The problem with refusing to present an alternative policy is that you make it impossible by definition for anyone to say yes to your demands. As a strategy, therefore, it is fatal to the success of any advocacy for a cause. I'm reminded of a scene in a story by Caroline Blackwood, in which a driver is blocked on the highway by an ad hoc hippie protest during the Vietnam era. "For the love of Christ," the driver thinks, "what did they think they were demonstrating? If they were against the War, he was certainly with them. [...] How the Hell could you tell from their placards? 'Love!' 'Love!' 'Politicians take a trip!' How could they expect anyone who was sane to join them for Love?"

So too, if the People's CDC can't tell us what they are for, in practical terms, how can anyone be expected to agree with them? If they don't actually know where they are trying to go, apart from the vaguest general direction, then why should anyone be expected to follow them there? And if they do know where it is, why can't they tell us so more clearly? As David Mamet once wrote in a very different context: "What would have prevented them from a clear statement of their goals had those goals been realizable and laudable?" 

Here, though, is the keenest absurdity of all: there are actually sound public health measures that can be taken to achieve many of the People's CDC's goals. Moreover, they are pretty easy to implement, and do not actually require the elaborate society-wide transformations of the whole economy and of human nature that the activists seem to demand (in their most grandiose moments). The funny thing with masks, after all, is that they are not only the most effective tool we have for limiting COVID's spread: they are also entirely compatible, as I've long argued, with "reopening" society, going back to in-person work, traveling, and most other parts of our pre-pandemic lives that we value. 

If we accept that "dictating policy" is in fact "our job," so long as we are setting ourselves up as critics of existing policies, then we discover that it is entirely possible to formulate the People's CDC's core objectives as a set of coherent and actionable recommendations. For instance: encourage people to voluntarily mask up in public indoor settings (I do this every day); fight for more paid sick leave and family leave from work; extend the recommended quarantine time and require employers to allow workers to stay home for the entire period; acknowledge in public communications the dangers of long COVID, reinfection, and how much we still don't know about the disease's potential long-term effects. 

If that's all we're really talking about here, then I am fully on board. I 100% agree with them. And I suspect we could persuade a lot of other people to sign onto this project as well, so long as we explained it to them in these concrete terms, and refrained from accusing them of bad faith or of being shills for corporate interests. What's more, it becomes clear as soon as we formulate these action steps that they don't actually require us to transform all of human society and the global economy in one go. We could make incremental and measurable progress on all counts, without taking an all-or-nothing approach and insisting on immediate radical change. 

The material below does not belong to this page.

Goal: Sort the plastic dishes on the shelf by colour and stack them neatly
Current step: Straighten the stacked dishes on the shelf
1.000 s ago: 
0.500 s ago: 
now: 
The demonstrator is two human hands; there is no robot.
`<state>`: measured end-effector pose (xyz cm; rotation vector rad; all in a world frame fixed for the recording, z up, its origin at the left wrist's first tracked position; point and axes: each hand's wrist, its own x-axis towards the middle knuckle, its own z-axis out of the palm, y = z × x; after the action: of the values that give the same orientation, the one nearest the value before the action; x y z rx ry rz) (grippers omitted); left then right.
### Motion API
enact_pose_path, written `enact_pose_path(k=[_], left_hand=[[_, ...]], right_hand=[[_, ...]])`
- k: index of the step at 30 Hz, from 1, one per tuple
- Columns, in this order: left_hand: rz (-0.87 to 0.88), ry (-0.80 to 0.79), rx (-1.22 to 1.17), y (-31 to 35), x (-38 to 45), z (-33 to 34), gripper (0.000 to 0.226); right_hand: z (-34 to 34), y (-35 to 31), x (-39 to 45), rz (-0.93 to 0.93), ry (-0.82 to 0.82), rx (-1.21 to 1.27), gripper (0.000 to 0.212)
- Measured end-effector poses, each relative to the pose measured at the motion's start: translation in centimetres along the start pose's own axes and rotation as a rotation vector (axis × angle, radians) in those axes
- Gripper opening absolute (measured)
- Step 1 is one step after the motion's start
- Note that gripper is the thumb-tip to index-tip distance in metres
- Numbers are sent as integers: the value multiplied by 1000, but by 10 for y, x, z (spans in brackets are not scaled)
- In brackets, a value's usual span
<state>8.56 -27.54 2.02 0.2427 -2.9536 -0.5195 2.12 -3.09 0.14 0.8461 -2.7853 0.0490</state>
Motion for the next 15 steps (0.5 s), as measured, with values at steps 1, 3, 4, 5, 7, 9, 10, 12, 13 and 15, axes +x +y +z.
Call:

To frame the debates in these more realistic and actionable terms, however, would require a sacrifice on the part of the activists. It requires letting go of the belief that one is part of some transcendent and ineffable struggle. One loses mystic zeal as soon as one realizes that one's policy objectives are not really transformative love and ultimate justice and global revolution, but rather: "wear more masks." But accepting such a sacrifice of religious fervor will yield the far greater benefit that one has a chance of actually persuading others and accomplishing one's goals.